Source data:
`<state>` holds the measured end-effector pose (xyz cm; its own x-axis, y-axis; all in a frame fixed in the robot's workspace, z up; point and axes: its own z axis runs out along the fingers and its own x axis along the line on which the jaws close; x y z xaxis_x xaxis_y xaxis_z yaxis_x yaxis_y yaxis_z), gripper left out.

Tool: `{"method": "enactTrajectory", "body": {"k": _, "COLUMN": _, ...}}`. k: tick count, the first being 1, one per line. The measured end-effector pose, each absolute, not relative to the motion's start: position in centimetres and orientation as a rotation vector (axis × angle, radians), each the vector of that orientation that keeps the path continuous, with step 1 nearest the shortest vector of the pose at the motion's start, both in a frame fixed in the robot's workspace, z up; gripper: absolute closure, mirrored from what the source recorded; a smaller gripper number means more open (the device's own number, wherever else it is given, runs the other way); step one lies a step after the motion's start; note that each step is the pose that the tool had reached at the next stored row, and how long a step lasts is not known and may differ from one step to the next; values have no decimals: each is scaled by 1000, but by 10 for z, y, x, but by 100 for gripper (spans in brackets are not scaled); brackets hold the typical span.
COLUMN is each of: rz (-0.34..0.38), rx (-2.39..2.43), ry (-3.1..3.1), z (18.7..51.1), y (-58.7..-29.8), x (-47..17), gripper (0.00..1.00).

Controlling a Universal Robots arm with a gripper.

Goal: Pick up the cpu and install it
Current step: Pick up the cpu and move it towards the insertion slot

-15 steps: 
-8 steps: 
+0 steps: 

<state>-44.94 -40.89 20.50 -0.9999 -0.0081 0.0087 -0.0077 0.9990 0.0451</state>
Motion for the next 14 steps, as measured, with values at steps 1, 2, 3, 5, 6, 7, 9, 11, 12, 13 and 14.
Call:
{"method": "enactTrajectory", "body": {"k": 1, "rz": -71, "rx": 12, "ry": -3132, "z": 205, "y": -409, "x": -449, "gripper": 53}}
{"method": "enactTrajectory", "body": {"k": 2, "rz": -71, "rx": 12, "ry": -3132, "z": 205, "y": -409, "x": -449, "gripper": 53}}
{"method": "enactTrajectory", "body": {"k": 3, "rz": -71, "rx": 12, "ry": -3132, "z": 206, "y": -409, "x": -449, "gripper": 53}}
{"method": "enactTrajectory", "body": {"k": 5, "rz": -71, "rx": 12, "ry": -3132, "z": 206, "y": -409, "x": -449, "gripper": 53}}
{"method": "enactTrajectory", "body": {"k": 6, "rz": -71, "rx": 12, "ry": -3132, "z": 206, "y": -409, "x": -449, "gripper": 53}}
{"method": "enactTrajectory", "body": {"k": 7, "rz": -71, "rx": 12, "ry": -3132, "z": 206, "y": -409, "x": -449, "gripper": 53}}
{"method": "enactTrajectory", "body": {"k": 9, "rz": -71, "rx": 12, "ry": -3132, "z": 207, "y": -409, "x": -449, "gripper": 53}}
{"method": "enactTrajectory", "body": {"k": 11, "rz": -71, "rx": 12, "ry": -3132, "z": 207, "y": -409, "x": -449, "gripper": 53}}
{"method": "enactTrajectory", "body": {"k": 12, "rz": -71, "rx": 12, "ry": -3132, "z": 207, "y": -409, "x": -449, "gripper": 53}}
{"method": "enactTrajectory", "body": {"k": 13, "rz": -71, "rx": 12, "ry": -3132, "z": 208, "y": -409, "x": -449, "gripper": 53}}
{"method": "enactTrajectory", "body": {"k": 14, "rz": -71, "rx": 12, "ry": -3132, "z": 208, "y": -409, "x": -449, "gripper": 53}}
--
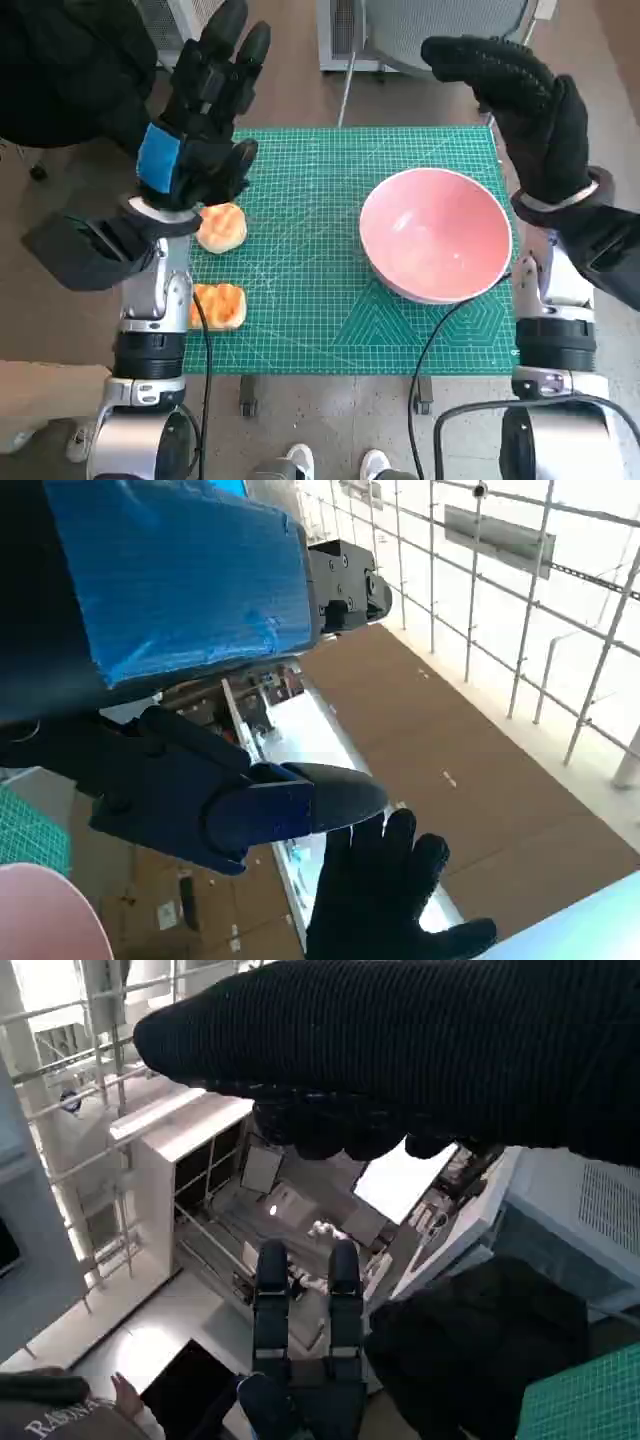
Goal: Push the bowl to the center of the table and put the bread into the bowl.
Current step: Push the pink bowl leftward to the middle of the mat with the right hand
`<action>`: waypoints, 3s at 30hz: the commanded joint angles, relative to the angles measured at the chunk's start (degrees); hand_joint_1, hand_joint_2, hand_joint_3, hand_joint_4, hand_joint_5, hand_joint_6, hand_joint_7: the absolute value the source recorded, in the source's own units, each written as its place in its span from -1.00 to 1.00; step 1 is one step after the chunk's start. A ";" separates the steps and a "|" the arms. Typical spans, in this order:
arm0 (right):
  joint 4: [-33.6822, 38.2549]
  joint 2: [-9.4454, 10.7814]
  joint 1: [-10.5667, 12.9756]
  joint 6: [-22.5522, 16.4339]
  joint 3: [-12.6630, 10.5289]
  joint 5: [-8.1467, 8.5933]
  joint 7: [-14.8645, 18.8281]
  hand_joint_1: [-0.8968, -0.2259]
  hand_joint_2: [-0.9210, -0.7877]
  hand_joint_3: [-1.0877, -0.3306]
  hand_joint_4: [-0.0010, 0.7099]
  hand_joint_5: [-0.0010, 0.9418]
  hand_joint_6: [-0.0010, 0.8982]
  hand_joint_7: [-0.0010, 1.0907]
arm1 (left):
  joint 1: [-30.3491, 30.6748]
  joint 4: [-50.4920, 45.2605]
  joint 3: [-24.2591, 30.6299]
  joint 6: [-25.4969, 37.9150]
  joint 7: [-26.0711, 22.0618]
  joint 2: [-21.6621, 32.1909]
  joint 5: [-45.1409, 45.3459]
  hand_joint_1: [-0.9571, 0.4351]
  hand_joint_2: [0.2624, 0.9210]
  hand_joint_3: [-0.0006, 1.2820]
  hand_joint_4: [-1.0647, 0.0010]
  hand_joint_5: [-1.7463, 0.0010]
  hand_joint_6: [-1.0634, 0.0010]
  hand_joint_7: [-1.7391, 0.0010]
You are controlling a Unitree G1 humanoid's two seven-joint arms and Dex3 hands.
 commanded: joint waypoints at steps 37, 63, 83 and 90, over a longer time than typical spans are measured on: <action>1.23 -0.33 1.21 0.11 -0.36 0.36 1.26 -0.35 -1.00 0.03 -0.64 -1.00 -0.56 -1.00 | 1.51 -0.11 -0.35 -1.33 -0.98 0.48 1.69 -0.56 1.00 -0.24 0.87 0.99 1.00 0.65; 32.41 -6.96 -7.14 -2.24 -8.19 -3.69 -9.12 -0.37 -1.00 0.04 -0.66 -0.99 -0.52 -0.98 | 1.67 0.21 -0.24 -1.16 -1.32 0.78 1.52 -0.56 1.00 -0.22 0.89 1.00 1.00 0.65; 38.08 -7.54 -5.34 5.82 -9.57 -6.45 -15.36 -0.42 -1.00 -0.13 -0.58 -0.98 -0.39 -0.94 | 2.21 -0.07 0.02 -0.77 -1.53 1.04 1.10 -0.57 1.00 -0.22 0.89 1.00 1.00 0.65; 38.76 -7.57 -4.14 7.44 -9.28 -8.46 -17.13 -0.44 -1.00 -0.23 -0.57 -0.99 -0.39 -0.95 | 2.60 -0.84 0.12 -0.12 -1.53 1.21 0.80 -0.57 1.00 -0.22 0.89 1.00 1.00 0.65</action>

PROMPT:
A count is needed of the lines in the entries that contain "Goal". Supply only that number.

RESULT OF THE EXERCISE:
2